What needs to be done: Below are records; copy every line in them that holds the word "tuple".

___ Records shown

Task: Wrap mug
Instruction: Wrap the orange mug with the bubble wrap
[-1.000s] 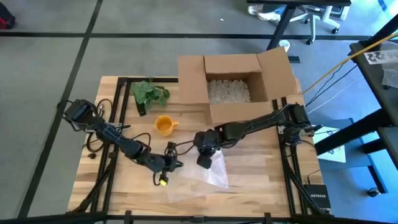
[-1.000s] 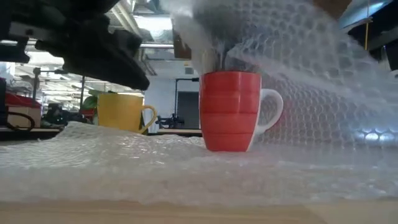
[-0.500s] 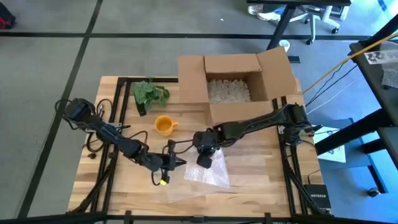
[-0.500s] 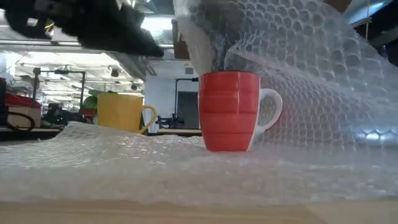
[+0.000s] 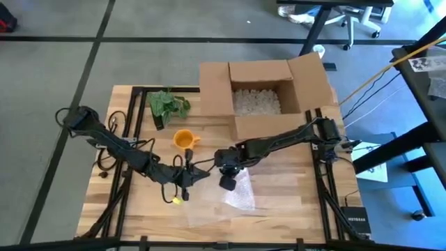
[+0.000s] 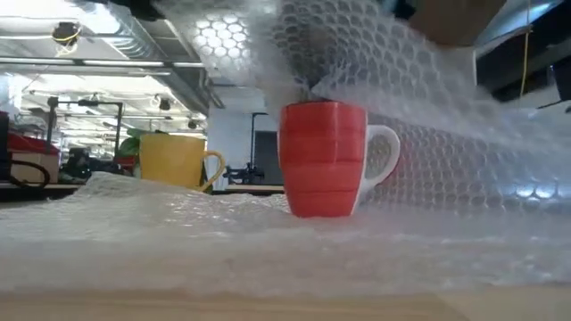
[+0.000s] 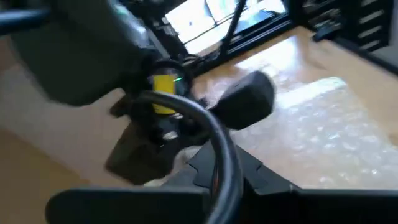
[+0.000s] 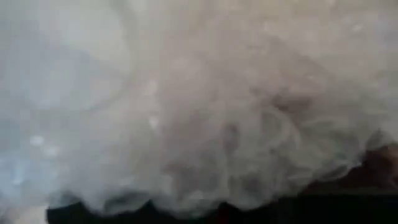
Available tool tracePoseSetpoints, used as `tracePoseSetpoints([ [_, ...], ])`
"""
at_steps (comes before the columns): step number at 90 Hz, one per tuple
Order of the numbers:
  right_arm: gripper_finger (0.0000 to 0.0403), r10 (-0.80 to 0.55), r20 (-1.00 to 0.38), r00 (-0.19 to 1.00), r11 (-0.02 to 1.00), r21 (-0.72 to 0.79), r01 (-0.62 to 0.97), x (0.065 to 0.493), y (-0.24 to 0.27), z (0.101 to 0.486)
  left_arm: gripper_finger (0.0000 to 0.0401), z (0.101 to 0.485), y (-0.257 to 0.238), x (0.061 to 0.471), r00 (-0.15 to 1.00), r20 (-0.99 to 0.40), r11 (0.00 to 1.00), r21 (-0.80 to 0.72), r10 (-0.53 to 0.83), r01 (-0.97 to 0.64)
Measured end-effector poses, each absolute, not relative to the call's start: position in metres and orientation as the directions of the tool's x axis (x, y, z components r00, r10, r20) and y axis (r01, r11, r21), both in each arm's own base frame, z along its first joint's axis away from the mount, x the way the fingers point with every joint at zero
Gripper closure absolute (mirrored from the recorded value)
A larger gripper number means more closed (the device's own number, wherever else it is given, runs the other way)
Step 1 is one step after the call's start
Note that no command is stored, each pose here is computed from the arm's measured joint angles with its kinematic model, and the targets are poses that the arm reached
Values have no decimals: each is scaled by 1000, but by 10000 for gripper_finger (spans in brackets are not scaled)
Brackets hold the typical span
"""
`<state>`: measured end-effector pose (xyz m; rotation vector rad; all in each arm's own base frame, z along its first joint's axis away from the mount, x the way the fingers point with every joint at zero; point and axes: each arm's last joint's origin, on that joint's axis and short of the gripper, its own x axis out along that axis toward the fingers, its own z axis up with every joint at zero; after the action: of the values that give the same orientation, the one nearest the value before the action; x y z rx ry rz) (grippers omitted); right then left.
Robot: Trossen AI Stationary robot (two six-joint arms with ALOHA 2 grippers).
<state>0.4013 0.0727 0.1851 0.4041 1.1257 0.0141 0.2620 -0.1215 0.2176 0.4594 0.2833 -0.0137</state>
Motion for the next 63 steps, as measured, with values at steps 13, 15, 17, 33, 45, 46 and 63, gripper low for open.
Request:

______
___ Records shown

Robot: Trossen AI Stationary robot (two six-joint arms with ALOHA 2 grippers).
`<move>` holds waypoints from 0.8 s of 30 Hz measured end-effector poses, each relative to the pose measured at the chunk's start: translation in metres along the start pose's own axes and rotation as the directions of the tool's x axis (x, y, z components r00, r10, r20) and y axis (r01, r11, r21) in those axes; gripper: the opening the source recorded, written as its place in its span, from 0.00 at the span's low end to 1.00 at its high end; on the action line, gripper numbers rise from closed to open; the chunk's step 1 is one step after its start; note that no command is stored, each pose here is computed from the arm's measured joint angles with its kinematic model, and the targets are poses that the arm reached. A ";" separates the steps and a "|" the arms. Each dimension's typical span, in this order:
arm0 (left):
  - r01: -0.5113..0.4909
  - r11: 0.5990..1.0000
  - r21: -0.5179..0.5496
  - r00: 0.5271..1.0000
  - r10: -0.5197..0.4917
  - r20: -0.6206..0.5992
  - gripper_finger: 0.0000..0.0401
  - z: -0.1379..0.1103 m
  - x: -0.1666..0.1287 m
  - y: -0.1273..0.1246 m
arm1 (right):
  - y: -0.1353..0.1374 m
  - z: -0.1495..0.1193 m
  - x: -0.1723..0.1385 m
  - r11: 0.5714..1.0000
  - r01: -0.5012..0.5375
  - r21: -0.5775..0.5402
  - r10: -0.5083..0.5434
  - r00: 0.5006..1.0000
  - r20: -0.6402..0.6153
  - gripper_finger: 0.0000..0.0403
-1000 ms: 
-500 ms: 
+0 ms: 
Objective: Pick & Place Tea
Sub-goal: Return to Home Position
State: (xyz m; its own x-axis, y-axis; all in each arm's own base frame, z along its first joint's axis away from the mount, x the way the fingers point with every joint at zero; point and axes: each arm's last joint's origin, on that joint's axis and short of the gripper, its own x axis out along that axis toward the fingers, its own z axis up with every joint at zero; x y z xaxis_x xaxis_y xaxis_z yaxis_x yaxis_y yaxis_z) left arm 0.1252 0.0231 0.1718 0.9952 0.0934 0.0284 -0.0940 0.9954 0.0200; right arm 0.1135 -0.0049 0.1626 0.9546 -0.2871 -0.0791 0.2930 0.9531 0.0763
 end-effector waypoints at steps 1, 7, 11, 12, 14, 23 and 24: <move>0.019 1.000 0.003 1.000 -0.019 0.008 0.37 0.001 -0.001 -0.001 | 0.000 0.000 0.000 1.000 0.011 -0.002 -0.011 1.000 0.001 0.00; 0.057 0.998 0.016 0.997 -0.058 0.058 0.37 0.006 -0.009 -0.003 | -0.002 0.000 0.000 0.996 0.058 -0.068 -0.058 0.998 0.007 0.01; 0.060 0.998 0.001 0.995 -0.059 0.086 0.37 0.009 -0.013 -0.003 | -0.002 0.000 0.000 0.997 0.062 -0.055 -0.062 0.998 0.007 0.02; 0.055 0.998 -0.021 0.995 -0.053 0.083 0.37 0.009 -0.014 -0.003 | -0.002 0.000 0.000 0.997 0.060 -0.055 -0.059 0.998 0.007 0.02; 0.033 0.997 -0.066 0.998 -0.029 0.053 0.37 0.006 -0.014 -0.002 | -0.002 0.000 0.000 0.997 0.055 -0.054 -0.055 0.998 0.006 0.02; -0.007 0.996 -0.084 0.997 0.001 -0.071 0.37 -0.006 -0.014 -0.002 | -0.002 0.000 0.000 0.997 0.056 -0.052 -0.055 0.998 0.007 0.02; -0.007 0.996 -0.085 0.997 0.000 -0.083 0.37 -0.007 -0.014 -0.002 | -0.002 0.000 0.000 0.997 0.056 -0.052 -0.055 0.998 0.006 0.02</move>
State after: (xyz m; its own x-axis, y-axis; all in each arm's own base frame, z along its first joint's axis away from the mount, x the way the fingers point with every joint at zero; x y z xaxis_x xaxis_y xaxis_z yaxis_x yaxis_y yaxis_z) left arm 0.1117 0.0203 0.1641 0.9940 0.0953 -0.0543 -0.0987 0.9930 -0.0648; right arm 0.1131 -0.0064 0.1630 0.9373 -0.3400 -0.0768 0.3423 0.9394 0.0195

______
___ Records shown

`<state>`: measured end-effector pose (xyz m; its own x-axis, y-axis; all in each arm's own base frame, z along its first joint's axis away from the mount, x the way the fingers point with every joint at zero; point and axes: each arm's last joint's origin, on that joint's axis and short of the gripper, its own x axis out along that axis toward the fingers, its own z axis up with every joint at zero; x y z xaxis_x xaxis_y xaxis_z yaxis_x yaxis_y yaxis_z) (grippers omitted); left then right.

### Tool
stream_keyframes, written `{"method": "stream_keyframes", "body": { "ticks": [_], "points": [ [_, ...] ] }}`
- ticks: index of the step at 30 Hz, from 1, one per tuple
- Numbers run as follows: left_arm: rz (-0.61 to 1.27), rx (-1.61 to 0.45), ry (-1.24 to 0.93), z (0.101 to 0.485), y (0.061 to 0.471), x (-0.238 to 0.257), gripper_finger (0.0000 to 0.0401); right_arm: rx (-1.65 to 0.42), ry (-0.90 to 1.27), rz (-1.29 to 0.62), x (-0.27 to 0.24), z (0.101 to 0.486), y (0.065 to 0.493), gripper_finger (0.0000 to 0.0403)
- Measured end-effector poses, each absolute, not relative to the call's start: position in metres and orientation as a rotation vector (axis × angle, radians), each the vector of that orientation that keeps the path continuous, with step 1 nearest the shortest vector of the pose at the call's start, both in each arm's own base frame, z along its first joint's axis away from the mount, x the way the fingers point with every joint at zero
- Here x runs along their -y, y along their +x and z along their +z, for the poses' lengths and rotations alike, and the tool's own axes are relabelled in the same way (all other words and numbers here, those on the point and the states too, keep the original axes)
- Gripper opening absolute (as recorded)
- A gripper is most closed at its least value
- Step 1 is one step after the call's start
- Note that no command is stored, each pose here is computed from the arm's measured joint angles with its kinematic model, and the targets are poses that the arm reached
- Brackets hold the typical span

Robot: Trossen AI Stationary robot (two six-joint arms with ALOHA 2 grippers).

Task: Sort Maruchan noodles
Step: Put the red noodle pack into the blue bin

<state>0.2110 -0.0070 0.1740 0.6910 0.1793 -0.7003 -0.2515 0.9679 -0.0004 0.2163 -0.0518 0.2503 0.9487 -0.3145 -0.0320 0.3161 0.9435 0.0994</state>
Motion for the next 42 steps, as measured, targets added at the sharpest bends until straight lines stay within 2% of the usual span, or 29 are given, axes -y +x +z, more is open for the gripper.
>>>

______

Answer to this problem:
at_steps (comes before the columns): step number at 90 Hz, one per tuple
- ticks: index of the step at 30 Hz, from 1, one per tuple

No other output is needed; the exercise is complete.